The Evolving Outward-Facing Role of Knowledge Management (Part 2 of 2)

24 Jun

Guest Post by Corinn Jackson and Karen Sundermier, Littler Mendelson

In our previous post, we discussed how we see the KM role evolving from inward-facing support of practicing attorneys, to direct client services geared towards in-house attorneys.

Here, we consider how KM can successfully approach this changing role and answer the question we posited earlier: WDIHCW?  What do in-house counsel want?

Publications

In-house counsel are busy, intelligent, multi-tasking attorneys fielding questions from and advising many business units within their organization.  They want something at their fingertips that keeps them up-to-date on a wide range of areas of law.  Dependable publications from their outside counsel can serve as a first stop for in-house counsel when they have a general question about the law.  Whether these are large legal compendiums that cover multiple areas of the law in a variety of jurisdictions, or smaller more narrowly-focused guides, reliable publications of any variety can be an invaluable resource for in-house clients.

In this vein, publishing shorter online articles is a way for a KM department to provide in-house counsel with to-the-point summaries of legal developments, new cases, and new laws. In providing brief, timely legal publications, we should ask ourselves, WDIHCW?

Clients want the bottom line: “How does this affect my company?  What does it mean for our business?  Do I need to do anything?”  By their nature, online articles are not only timelier and less labor-intensive than more in-depth treatises, but they comprise a strategy any KM department—regardless of firm size or specialty—can employ to keep clients up to date on emerging legal developments.

Our ASAP articles, which are concise analyses of up-to-the minute legal developments by region, are distributed based on client-identified industry and legal areas of interest.  Likewise, Littler’s 11 different legal blogs on a variety of subjects allow clients to subscribe based on their specific area of concern.  For example, a large retail client that employs primarily hourly workers in a number of different states may be more interested in our Wage & Hour Counsel blog, while a smaller tech company might be more interested in our Workplace Privacy Counsel blog.
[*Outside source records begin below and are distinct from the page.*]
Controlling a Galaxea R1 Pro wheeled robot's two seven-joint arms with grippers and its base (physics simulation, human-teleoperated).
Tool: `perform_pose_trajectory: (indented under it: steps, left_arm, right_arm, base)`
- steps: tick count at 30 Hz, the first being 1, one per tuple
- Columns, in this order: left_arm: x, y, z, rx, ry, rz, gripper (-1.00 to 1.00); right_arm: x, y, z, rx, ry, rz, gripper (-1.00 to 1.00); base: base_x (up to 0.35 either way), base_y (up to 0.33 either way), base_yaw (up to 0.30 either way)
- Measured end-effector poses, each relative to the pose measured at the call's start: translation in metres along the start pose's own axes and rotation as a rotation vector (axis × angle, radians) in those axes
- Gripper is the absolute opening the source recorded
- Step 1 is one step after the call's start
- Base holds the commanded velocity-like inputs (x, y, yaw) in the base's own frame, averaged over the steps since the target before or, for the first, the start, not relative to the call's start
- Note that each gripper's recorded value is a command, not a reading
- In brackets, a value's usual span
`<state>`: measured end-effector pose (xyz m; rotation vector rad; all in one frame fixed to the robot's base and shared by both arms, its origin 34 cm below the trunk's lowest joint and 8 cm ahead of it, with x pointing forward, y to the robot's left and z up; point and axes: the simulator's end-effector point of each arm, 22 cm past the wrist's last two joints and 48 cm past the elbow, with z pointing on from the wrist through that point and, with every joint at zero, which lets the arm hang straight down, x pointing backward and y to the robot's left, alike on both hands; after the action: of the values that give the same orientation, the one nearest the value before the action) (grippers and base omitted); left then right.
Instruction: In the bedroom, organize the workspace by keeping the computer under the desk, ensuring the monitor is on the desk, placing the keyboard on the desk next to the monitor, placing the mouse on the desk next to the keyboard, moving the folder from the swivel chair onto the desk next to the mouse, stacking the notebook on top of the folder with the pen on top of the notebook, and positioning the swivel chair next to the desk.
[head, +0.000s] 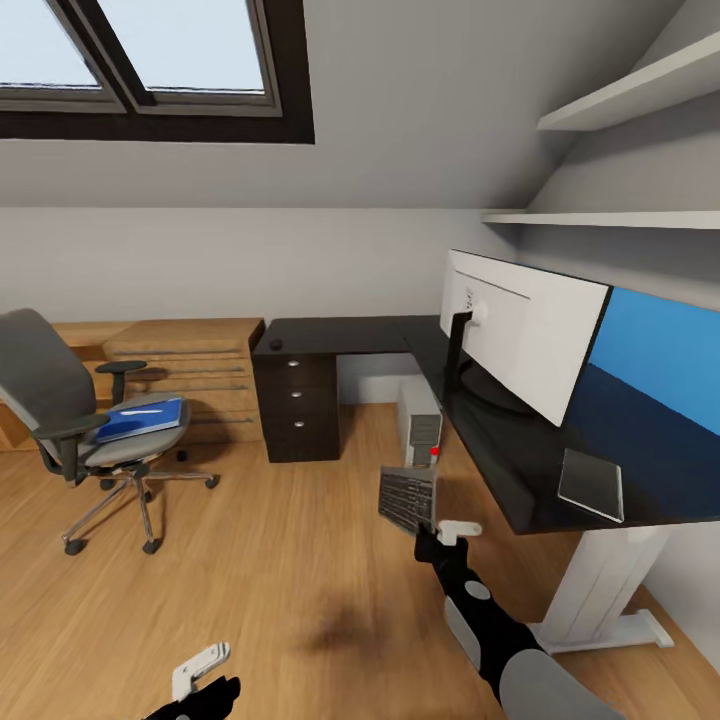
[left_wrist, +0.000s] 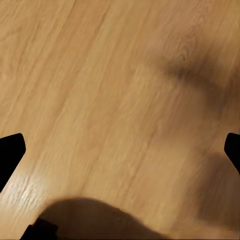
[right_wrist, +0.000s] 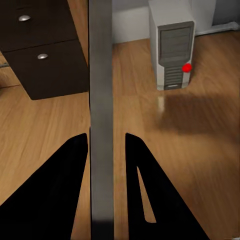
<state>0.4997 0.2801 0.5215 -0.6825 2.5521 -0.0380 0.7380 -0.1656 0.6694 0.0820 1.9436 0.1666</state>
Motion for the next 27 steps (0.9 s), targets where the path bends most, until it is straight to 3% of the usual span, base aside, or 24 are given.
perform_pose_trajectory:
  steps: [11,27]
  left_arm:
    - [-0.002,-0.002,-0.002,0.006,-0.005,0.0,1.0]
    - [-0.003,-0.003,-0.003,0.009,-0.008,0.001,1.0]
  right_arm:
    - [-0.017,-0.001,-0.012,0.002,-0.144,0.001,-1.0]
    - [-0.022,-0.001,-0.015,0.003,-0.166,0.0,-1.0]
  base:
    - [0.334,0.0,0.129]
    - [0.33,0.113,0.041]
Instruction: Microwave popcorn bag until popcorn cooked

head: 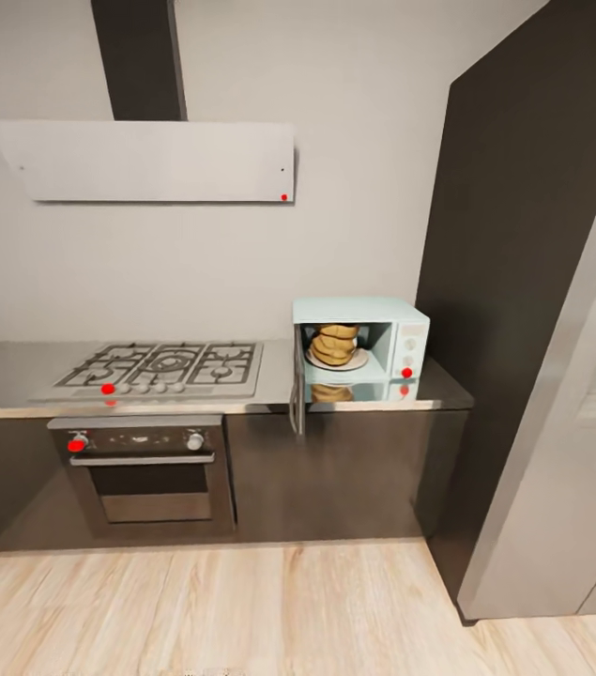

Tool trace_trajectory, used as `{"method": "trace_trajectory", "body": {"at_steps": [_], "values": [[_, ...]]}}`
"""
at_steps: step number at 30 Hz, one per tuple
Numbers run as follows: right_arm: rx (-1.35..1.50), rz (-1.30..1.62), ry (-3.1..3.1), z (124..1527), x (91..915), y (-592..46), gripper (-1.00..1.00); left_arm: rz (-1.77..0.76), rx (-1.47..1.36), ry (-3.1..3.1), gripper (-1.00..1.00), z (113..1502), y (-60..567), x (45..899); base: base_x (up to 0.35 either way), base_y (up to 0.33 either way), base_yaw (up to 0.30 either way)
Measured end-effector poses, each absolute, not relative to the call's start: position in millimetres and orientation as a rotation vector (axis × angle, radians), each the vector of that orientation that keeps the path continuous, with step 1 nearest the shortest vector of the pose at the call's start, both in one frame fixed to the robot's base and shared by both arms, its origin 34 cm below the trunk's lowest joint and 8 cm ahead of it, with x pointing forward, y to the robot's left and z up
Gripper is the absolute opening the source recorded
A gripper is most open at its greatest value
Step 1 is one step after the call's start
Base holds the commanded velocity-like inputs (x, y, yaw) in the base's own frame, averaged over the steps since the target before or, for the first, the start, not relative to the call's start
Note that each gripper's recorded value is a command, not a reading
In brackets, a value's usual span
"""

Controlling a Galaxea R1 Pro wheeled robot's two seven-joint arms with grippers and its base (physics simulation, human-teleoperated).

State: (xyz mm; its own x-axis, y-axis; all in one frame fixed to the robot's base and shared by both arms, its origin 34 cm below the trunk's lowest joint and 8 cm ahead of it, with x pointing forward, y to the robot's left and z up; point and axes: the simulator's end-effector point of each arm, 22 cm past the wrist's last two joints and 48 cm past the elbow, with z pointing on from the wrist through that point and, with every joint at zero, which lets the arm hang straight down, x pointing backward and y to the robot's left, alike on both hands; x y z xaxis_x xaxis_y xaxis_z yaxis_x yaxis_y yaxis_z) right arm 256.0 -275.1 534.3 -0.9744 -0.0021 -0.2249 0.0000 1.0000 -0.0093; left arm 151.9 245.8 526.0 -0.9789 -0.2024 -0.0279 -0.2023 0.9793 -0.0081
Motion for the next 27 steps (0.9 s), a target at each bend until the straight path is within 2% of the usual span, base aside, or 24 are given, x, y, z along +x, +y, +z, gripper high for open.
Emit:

Subscription Expert Systems-GPS

In-house counsel are also looking for quick solutions to those “fires” they are called to put out.  Take the company with operations in several states that needs to know plant closing and layoff laws of six states immediately, lest they inadvertently break those rules by not providing enough notice of a major business restructuring happening in 61 days. While in-house counsel could call on the law firm attorney, who likely will draw on KM resources to answer the question, a KM department adds value (and pleases clients) when it offers topical legal research that in-house counsel can access from their desks, without picking up the phone and incurring a charge each time.  At Littler, we offer A Guide to Policies by State, or GPS, which is a subscription service that offers clients a continually updated database of select employment regulations for every jurisdiction in the country.  While some may argue it is not KM’s job to answer legal research questions, providing a technological platform to deliver research answers to clients is exactly what KM should be doing.  KM’s success comes when it can move outside the walls of the law firm and extend the invaluable service it has been providing to firm attorneys directly to firm clients.

Matter Management And More–Littler CaseSmart

A central goal for any successful KM department is to continually monitor new technological developments to employ cutting-edge platforms to deliver the resources necessary to most efficiently answer clients’ needs—sometimes before they know they have them.  Clients do not want to pay a law firm to continually reinvent the wheel.  One significant way that law firm attorneys can retread the same ground is processing employment charges (filed with an administrative agency) for the same client, a process which can in many ways be rote.

By developing a support system for employment charges filed with state and federal administrative agencies, which involves customized work-flow, assignment tracking, and document automation—we call it Littler CaseSmart—we have drastically streamlined the time it takes for our attorneys to respond to administrative charges.  Beyond merely streamlining the process for firm attorneys processing these charges, Littler CaseSmart provides a client dashboard showing the status of each charge and capable of creating customized reports based on the specific data the client is seeking, such as the regions where charges may be on the rise, whether certain supervisors are being repeatedly targeted, or how different state agencies may approach and resolve charges.  Clients may also monitor the dashboard to make efficiency determinations regarding how the work is being processed.  Indeed, such aggregation of data and resulting comprehensive view for in-house counsel is typically well beyond what companies have the means to create and maintain on their own.

Client Self-Help

Further value-add from KM can include automated documents, secure client extranets, customized e-newsletters, and web-based training programs to provide directly to clients.  One new platform Littler offers clients is the Healthcare Reform Advisor, a free, web-based, interactive online system that helps employers determine whether they are at risk of having to pay a penalty under the Affordable Care Act’s (ACA) “pay or play” mandate and estimate what those penalties may be.  After employers complete the online evaluation, Littler’s Healthcare Reform Consulting Group offers a brief consultation to discuss the results and potential risks for penalties under the ACA.

Conclusion

Every KM department is different and the key to determining what components work best for your firm’s clients is to not only help provide traditional legal services, but to focus on applying the expertise of your attorneys delivered through the latest online technologies.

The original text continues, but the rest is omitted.